• **WORK TO BE COMPLETED**
Go through the entries below and copy each line containing the word "plastic".

-- PROVIDED INFORMATION follows --

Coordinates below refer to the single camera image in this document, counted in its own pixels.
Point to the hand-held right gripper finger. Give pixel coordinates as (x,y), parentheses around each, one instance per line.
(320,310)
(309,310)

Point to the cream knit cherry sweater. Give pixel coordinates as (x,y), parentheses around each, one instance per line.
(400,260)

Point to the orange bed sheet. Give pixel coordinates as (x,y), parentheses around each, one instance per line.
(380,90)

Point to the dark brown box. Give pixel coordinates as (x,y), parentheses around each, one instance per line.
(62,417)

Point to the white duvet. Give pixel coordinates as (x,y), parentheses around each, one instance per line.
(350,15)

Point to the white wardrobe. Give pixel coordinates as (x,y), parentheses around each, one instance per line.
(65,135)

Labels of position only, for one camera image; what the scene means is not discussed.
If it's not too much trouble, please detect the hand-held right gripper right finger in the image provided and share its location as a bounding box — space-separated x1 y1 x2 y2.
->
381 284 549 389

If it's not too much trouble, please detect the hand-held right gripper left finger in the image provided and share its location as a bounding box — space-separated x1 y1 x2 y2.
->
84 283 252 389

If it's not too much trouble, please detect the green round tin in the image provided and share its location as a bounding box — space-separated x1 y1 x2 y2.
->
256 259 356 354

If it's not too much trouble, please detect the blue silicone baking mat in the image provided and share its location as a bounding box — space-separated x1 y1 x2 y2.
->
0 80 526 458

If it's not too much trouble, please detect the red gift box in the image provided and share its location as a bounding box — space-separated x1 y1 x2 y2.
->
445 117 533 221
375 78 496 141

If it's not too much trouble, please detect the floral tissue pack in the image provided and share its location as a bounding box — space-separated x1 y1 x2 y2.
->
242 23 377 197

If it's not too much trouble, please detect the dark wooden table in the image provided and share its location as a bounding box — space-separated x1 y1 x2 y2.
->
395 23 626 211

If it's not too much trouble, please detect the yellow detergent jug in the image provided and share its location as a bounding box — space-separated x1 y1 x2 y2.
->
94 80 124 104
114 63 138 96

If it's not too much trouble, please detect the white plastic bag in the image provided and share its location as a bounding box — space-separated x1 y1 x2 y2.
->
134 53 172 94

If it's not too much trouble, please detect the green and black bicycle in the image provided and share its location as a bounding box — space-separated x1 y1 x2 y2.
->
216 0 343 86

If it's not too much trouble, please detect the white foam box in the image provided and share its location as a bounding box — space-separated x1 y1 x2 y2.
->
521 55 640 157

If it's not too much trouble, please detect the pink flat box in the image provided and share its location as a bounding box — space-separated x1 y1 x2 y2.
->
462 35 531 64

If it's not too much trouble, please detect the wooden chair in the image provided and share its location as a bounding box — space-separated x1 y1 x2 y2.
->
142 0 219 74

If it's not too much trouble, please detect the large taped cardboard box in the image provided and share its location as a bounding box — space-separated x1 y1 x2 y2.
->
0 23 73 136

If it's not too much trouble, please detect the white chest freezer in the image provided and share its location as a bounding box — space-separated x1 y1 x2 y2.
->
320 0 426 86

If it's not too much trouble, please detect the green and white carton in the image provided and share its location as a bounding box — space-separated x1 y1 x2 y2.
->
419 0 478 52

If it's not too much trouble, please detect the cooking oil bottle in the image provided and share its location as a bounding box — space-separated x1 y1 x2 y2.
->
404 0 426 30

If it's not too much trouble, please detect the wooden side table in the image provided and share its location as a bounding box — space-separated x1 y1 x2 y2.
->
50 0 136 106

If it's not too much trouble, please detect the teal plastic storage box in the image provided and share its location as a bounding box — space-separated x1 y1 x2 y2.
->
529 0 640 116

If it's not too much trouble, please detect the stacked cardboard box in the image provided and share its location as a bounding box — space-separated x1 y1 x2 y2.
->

-- PROVIDED INFORMATION concluded --

• **PROBLEM SOLUTION**
If it's not too much trouble, please detect the white plastic bag in the image provided and share its location as a bounding box — space-separated x1 y1 x2 y2.
If it's not too much trouble, please detect the teal plastic storage box in the image provided and share its location as a bounding box — space-separated x1 y1 x2 y2.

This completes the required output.